(What you have to do):
Lines from the one containing "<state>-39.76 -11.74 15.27" through the end of the data below are to be transcribed exactly; leave out all others.

Data excerpt START

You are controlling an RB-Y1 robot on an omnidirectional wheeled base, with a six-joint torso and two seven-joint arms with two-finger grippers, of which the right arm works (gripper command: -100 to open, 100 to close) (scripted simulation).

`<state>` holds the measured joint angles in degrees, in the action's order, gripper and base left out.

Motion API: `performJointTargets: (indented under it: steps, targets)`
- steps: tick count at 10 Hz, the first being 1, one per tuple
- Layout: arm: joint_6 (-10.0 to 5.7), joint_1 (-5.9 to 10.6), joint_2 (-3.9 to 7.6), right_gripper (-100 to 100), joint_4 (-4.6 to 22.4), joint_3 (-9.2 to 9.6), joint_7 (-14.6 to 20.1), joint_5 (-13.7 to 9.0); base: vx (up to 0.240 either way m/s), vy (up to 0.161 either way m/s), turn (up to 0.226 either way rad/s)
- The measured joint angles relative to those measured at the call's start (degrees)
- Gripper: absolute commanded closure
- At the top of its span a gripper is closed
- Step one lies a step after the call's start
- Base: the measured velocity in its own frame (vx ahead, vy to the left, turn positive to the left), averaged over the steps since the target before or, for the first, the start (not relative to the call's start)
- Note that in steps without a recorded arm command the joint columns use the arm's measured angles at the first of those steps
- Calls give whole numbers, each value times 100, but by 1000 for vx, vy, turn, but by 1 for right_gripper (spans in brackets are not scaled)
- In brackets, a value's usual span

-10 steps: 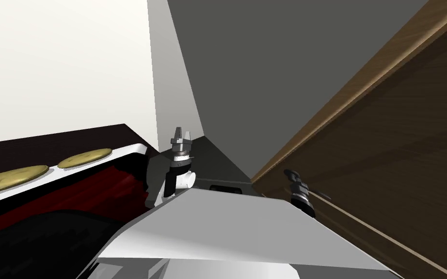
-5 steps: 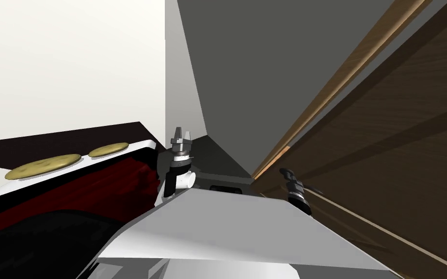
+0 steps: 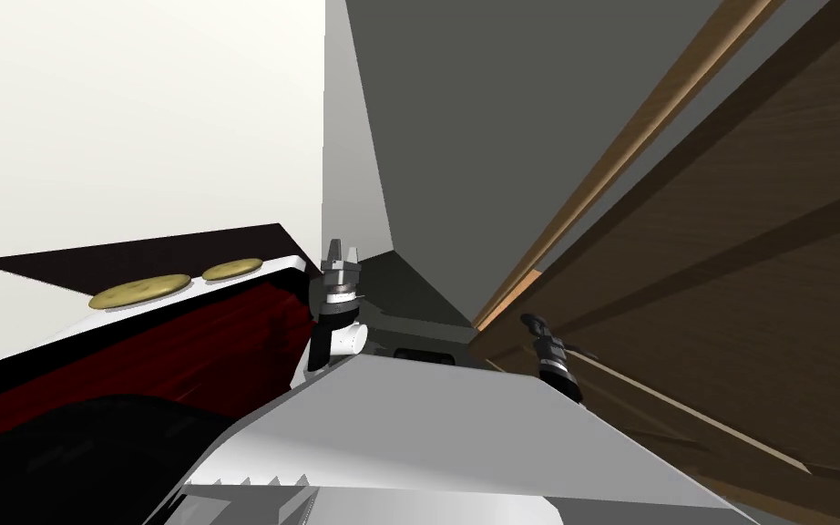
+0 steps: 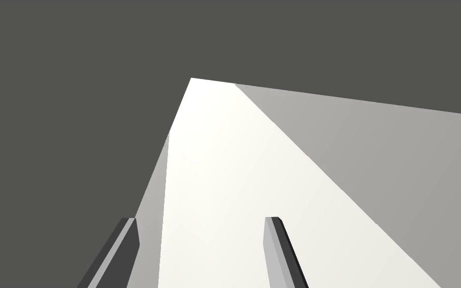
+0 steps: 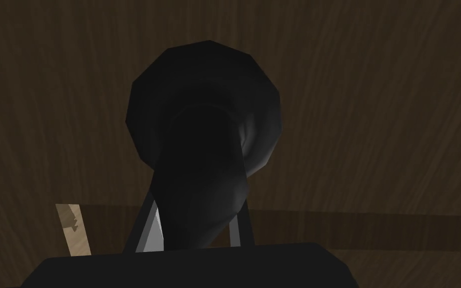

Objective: Pull the door open

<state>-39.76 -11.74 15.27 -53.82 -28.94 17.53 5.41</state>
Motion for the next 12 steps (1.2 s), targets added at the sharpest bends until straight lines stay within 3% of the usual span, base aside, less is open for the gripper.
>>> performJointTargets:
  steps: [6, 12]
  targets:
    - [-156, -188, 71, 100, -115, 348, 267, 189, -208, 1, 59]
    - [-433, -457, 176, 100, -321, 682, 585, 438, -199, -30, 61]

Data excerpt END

(Completed task):
<state>-39.76 -11.74 15.27 -53.82 -28.94 17.53 5.41</state>
Motion for the next 12 steps (1.2 s), targets added at the sharpest bends until straight lines stay within 3% of the usual span, base aside, less is open for the gripper.
>>> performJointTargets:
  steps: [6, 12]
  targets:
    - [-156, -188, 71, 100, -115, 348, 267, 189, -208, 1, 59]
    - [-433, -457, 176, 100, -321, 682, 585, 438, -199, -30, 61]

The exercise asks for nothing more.